## Indonesian DistilBERT finetuning with ArcMargin

In this notebook we are going to first download a DistilBERT model and tokenizer from HuggingFace which is pre-treained on the Indonesian Wikipedia. Then, we fine-tune it on the titles of this dataset with the help of ArcMarginProduct to build more useful embeddings. After that, we can use the model to obtain embeddings for titles in test set and hope that they are representative enough to find similar and dissimilar products.

If you are not familiar with HuggingFace or BERT models, I've done a tutorial on them on Kaggle and there in addition to explaning how to work with HuggingFace models, I've introduced resources to learn more about NLP and Transformers in general. You can find the notebook [here](https://www.kaggle.com/moeinshariatnia/simple-distilbert-fine-tuning-0-84-lb).

In [None]:
import os
import copy
import math
import pandas as pd
import numpy as np
from tqdm.autonotebook import tqdm
import matplotlib.pyplot as plt

import torch
import torch.nn as nn
import torch.nn.functional as F

from sklearn.preprocessing import LabelEncoder
from sklearn.model_selection import train_test_split

import transformers
from transformers import (BertTokenizer, BertModel,
                          DistilBertTokenizer, DistilBertModel)

In [None]:
train = pd.read_csv("../input/rosaccred-dataset/result_file_for_training.csv")

train['Раздел ЕП РФ (Код из ФГИС ФСА для подкатегории продукции)'] =\
                train['Раздел ЕП РФ (Код из ФГИС ФСА для подкатегории продукции)'].apply(lambda x: int(x*100))

train = train[train['Раздел ЕП РФ (Код из ФГИС ФСА для подкатегории продукции)']\
    .isin(train['Раздел ЕП РФ (Код из ФГИС ФСА для подкатегории продукции)'].value_counts().index.tolist()[:50])]

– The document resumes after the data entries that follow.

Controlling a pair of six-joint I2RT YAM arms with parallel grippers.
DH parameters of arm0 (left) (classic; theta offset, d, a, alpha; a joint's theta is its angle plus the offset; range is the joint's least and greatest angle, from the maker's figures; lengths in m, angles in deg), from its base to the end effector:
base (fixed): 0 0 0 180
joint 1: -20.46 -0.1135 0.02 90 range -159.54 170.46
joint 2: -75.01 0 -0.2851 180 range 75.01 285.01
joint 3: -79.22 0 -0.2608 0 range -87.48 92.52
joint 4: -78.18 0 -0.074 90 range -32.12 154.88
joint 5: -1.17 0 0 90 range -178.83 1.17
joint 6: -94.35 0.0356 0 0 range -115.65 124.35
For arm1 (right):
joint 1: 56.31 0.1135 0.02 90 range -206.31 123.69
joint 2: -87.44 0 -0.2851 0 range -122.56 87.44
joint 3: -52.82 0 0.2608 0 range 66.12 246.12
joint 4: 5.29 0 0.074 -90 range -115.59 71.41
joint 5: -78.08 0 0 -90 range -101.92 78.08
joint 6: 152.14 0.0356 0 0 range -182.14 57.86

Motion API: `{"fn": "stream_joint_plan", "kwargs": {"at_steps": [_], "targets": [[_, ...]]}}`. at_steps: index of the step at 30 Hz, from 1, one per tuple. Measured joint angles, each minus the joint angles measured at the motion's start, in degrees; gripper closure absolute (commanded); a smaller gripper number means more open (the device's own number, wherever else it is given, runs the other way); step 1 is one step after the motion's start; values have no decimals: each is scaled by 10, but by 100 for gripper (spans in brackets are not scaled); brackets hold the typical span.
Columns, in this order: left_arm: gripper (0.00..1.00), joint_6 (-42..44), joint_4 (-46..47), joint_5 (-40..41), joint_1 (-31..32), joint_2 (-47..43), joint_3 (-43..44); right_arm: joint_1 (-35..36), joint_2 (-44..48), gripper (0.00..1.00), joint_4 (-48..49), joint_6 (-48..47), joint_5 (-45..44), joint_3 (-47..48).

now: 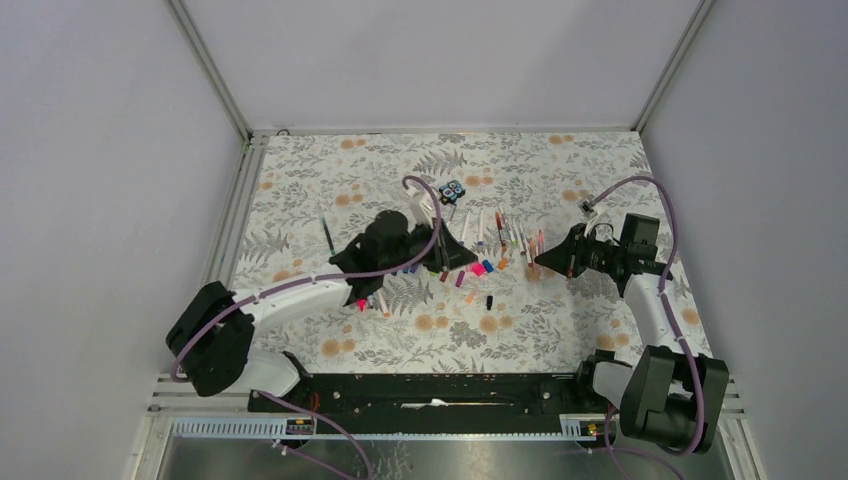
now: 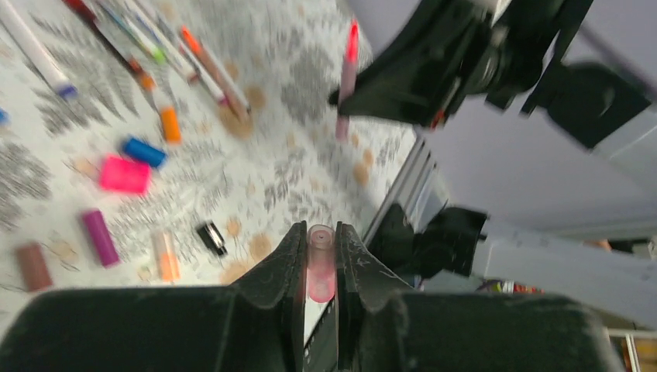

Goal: Open the pen caps
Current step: Place the pen at the center of the board, then place the pen cap at the center of the board.

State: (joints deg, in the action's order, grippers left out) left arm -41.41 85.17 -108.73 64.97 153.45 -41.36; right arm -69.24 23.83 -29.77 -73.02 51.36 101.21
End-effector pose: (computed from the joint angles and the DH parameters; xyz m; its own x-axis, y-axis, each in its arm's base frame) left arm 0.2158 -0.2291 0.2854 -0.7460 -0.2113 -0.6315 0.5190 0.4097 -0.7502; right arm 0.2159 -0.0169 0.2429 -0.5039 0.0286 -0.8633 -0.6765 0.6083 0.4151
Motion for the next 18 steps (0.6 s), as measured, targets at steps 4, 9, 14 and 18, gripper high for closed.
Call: {"fn": "stream_joint_plan", "kwargs": {"at_steps": [4,9,14,18], "targets": [[100,5,-26,23,59,41,1,-3,-6,99,-24,-25,-48,0],[100,-8,-53,73,108,137,35,-9,-15,98,-35,-39,-88,0],[97,-30,-79,113,143,231,88,-11,-27,93,-36,-41,-117,0],[93,-36,-114,136,160,277,129,-11,-34,92,-33,-38,-148,0]]}}
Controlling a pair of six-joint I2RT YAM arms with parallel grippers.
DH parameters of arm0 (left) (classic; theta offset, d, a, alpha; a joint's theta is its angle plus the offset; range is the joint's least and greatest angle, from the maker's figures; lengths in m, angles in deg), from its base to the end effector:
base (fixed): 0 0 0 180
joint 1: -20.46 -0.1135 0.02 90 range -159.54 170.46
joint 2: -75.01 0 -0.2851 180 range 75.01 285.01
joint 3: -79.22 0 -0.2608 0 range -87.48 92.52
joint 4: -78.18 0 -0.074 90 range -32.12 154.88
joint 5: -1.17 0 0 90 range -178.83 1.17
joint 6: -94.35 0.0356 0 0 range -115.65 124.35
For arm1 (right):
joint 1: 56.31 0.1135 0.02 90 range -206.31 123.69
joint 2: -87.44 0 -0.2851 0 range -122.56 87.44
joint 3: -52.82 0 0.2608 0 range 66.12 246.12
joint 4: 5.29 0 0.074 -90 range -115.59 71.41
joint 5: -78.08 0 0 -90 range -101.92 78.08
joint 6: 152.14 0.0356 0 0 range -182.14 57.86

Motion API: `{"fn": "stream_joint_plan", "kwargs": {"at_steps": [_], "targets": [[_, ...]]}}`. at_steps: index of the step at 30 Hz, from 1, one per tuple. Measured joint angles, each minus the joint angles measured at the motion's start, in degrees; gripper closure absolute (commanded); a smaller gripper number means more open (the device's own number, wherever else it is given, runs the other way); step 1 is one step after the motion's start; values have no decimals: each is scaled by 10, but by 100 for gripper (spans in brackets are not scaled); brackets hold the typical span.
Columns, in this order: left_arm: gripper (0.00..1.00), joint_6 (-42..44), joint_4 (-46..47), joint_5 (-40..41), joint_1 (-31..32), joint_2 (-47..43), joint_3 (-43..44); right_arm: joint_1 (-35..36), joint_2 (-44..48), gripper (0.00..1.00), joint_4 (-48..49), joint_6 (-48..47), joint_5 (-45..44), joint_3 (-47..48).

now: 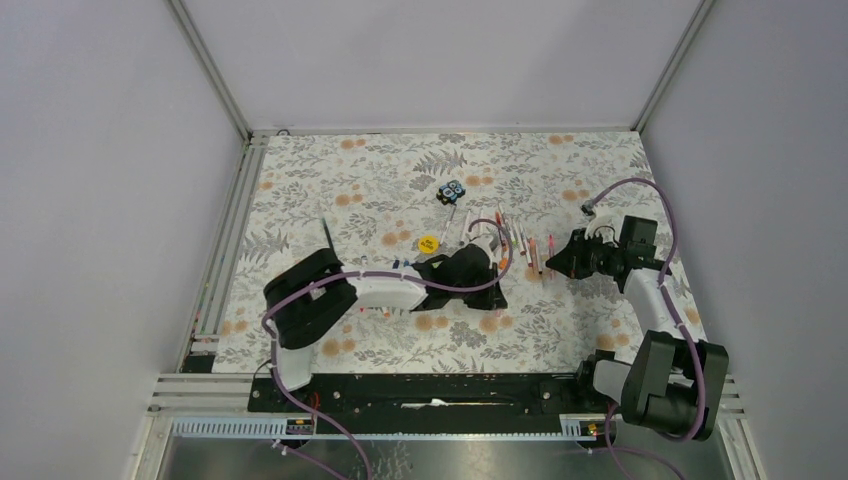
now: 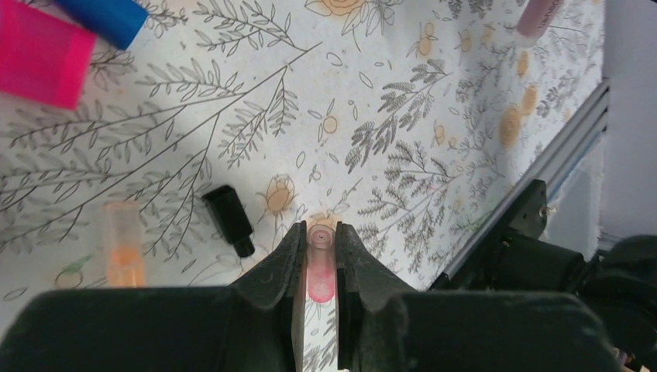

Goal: Open the pen caps
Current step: Place the pen cap at the center of the board.

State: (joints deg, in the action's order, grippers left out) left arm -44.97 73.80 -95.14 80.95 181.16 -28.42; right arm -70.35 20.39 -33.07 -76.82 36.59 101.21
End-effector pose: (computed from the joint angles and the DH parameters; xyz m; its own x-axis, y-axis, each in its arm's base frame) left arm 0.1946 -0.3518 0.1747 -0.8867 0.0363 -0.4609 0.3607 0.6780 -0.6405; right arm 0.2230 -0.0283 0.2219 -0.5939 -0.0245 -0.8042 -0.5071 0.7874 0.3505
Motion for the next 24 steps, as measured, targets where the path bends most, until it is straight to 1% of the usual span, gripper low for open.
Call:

# train = pd.concat([train[train['Раздел ЕП РФ (Код из ФГИС ФСА для подкатегории продукции)'] == 930010].sample(4000),\
#                   train[~(train['Раздел ЕП РФ (Код из ФГИС ФСА для подкатегории продукции)'] == 930010)]])
# train = train.sample(train.shape[0]).reset_index(drop=True)

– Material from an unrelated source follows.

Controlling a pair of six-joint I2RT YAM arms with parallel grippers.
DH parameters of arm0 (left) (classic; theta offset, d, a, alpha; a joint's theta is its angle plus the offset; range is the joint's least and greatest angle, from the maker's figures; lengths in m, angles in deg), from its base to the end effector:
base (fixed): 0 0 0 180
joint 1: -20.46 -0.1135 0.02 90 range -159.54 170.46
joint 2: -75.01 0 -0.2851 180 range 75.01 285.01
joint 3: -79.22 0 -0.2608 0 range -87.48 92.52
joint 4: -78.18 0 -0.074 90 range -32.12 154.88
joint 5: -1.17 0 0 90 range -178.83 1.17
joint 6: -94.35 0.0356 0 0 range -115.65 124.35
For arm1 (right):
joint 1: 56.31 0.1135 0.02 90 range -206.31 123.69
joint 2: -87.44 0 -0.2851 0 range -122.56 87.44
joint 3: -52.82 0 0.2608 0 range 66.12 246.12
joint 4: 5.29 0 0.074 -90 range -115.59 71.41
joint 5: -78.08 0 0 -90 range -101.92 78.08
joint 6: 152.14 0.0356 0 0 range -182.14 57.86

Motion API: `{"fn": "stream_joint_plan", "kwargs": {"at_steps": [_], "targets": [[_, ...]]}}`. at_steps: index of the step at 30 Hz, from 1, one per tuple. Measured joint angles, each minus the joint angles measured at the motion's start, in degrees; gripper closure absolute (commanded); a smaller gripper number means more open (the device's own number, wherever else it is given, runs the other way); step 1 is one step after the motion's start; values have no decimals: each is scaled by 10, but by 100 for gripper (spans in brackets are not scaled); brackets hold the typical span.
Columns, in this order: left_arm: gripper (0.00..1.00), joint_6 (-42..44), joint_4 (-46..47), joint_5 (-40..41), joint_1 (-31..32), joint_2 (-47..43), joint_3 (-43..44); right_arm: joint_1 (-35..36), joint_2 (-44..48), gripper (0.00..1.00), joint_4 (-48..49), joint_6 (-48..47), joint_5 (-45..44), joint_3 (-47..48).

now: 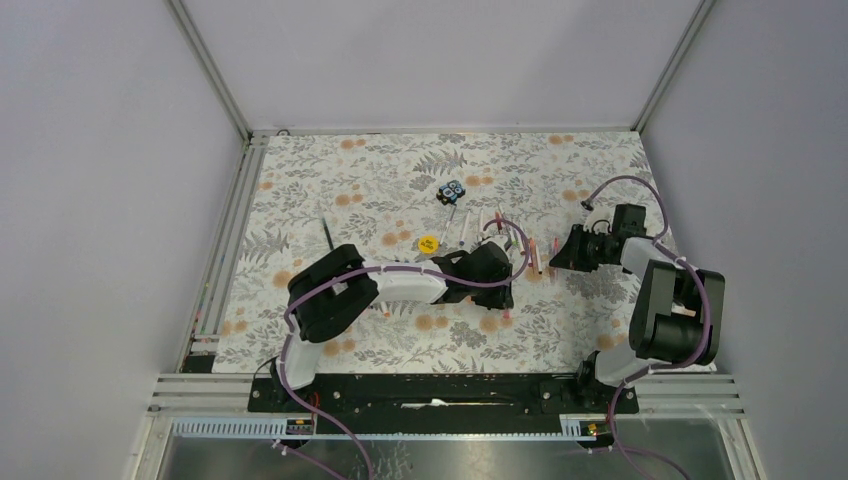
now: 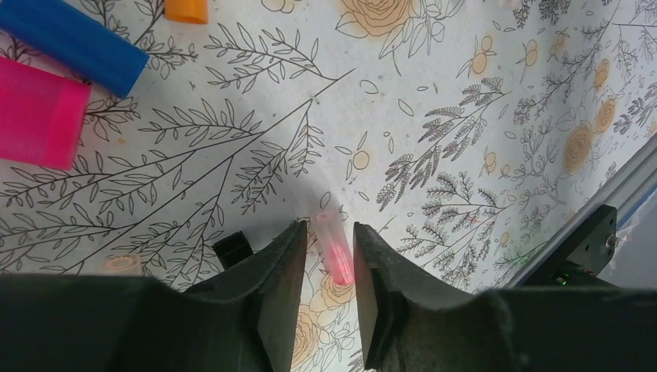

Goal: Open the pen caps
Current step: Place the pen cap at the center of the board.

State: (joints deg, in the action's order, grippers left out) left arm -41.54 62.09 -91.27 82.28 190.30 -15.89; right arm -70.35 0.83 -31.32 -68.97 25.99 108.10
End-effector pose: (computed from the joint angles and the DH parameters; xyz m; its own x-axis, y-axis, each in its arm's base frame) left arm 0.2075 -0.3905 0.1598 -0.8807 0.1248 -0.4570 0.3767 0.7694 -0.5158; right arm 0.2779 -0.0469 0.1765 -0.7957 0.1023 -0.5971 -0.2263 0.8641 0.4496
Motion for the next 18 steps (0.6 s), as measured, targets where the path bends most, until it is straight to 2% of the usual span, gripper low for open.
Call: {"fn": "stream_joint_plan", "kwargs": {"at_steps": [12,18], "targets": [[61,16,-15,13,3,-20,-1,0,-46,64,-22,2,-8,26],[60,50,-2,40,4,-118,-44,0,-46,60,-23,2,-8,29]]}}
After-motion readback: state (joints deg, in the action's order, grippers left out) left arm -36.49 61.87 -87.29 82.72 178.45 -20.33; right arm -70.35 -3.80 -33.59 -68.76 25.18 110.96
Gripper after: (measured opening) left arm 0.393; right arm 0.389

display(train.head(), train.shape[0])

The following histogram gives us an idea that roughly how many words are there in each title. It is not a precise count of the tokens fed to the model because DistilBERT tokenizer does a more sophisticated function than simply splitting the sentence from its white spaces.

In [None]:
title_lengths = train['Общее наименование продукции'].apply(lambda x: len(x.split(" "))).to_numpy()
print(f"MIN words: {title_lengths.min()}, MAX words: {title_lengths.max()}")
plt.hist(title_lengths);

max_length is set to 30 according to the histogram. But you can safely change it.

In [None]:
class CFG:
    DistilBERT = True # if set to False, BERT model will be used
    bert_hidden_size = 768
    
    batch_size = 64
    epochs = 30
    num_workers = 4
    learning_rate = 1e-5 #3e-5
    scheduler = "ReduceLROnPlateau"
    step = 'epoch'
    patience = 2
    factor = 0.8
    dropout = 0.5
    model_path = "/kaggle/working"
    max_length = 30
    model_save_name = "model.pt"
    device = torch.device("cuda" if torch.cuda.is_available() else 'cpu')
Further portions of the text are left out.